Sem propor métrica à readequação dos valores de faturamento dos atos de concentração que envolvam capital estrangeiro, e tampouco apresentando definição à importante expressão "relevante capital estrangeiro", a própria redação do PL já traz consigo, s.m.j., insegurança jurídica ao Direito Concorrencial brasileiro e, especialmente, às empresas estrangeiras que aqui operam.

E mais. Quando analisamos o teor da proposta em si, a situação se agrava. Até a data de publicação do presente artigo, aproximadamente um quinto das operações notificadas ao Cade em 2021 envolvia diretamente uma empresa que operava no exterior. Ao não apenas proibir certas operações envolvendo capital estrangeiro, como também classificando-as como possíveis infrações à ordem econômica, o PL 2491/2020 fará com que investidores internacionais redobrem a atenção para investir no país sem que o Cade instaure investigação contra a empresa  ou até mesmo vete a operação sem sequer analisar seu mérito.

Não obstante, ao excluir do acordo de leniência os benefícios estendidos à Lei nº 8.137/1990  proposta que não é mencionada pelo deputado na justificação , o PL tornará mais ineficaz e desinteressante um dos principais instrumentos da autarquia para detecção de cartéis

Curioso ponto de contradição entre as duas propostas é que se por um lado o PL 4063/2019 exige maior demanda de funcionários da autarquia para que realizem vigilância antitruste sempre (literalmente) que uma empresa ou grupo alcançar participação de um terço em determinado mercado, por outro o PL 2491/2020 poderá esvaziar o Cade em razão da fuga de investimentos estrangeiros no país.

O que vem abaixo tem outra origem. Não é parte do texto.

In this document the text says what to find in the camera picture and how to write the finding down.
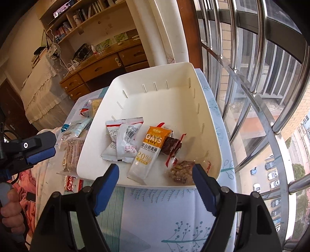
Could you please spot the orange white oat bar packet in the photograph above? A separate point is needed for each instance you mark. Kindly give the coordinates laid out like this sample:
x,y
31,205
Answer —
x,y
150,145

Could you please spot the green printed picture panel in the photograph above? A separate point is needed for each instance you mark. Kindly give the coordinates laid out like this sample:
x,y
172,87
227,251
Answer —
x,y
111,41

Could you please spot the teal white snack packet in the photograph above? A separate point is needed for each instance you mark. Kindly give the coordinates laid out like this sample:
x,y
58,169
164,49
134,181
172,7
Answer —
x,y
77,127

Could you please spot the small lit screen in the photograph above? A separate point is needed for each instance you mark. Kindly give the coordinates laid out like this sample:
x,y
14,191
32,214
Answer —
x,y
63,8

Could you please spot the white patterned appliance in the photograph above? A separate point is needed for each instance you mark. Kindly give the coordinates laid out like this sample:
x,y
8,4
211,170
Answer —
x,y
53,51

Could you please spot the dark wooden door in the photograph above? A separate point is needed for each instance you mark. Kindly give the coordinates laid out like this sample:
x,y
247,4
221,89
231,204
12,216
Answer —
x,y
12,106

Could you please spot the white power strip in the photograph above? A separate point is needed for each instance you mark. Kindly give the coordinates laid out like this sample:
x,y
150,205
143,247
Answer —
x,y
72,66

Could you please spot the brown wooden window frame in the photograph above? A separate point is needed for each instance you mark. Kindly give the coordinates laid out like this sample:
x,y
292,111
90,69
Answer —
x,y
189,31

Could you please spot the white plastic bin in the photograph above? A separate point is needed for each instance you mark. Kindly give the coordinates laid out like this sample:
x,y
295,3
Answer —
x,y
157,104

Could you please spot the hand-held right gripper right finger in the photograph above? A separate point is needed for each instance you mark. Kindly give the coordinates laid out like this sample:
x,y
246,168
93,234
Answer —
x,y
205,191

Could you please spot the red white cookie packet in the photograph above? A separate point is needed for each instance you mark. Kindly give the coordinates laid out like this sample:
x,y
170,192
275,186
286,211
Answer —
x,y
72,184

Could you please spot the row of upright books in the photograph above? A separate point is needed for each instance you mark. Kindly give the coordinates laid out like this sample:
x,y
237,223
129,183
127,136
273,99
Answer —
x,y
93,9

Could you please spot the person's left hand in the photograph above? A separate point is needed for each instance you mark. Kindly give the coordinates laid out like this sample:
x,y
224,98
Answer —
x,y
12,214

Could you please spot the white curtain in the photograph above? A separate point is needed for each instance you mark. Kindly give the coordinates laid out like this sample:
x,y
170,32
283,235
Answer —
x,y
155,31

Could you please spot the wooden desk with drawers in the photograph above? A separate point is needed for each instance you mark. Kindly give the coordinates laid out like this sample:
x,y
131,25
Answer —
x,y
101,65

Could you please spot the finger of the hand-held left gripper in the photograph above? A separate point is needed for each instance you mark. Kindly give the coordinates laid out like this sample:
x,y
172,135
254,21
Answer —
x,y
41,155

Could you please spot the row of parked cars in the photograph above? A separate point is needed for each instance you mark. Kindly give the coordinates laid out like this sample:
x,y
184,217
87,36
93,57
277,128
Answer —
x,y
272,174

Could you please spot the steel window guard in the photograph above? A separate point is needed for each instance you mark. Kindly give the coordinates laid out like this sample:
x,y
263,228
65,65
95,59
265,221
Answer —
x,y
262,36

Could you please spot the dark red wrapped snack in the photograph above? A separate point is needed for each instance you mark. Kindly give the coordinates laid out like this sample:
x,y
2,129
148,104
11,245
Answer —
x,y
173,145

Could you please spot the white bottle with red cap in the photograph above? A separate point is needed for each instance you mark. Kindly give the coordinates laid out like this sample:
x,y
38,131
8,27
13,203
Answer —
x,y
93,49

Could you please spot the white printed jar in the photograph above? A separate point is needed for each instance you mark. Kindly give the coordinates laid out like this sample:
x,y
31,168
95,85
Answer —
x,y
77,19

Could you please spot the clear nut cake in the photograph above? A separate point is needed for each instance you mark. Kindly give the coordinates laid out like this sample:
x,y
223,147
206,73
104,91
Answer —
x,y
180,170

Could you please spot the pink floral bedding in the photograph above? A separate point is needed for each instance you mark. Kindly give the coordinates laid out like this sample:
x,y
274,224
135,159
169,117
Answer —
x,y
31,213

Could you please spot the small clear packed rice cracker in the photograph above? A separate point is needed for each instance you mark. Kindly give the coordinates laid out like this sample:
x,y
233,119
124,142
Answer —
x,y
95,104

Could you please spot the wooden shelf hutch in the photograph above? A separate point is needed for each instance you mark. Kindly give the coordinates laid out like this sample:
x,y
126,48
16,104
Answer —
x,y
104,24

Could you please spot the clear brown bar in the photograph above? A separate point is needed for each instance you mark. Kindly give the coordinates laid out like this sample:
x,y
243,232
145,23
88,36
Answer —
x,y
72,152

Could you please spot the white lace cloth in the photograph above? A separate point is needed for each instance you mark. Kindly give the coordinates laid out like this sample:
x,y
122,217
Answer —
x,y
41,92

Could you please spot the black decorated tin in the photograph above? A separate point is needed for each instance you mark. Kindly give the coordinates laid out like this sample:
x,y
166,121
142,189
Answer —
x,y
81,53

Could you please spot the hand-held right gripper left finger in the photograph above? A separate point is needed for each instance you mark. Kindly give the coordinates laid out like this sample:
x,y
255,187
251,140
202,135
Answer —
x,y
106,189

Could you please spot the light blue red snack packet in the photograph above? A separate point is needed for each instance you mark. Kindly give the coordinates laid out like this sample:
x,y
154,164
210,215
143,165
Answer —
x,y
86,112

Não se defende aqui que alterações à legislação concorrencial não sejam bem-vindas. Em verdade, há outros pontos da LDC que mereciam atenção do legislador, como os critérios da base de cálculo das multas aplicadas pelo Cade ou a criação de instrumentos para facilitar a responsabilização civil por infrações à ordem econômica. Contudo, ao propor tais mudanças, é necessário compreender sobre o que trata o Direito da Concorrência, bem como o que esperar das alterações dentro do contexto legislativo em que ela se inserirá. Caso contrário, o efeito não apenas será aquém do interesse político almejado, como também presenciaremos um enfraquecimento institucional de uma das autarquias mais respeitadas do país.

 

[1] "§1º. A conquista de mercado resultante de processo natural fundado na maior eficiência de agente econômico em relação a seus competidores não caracteriza o ilícito previsto no inciso II do caput deste artigo".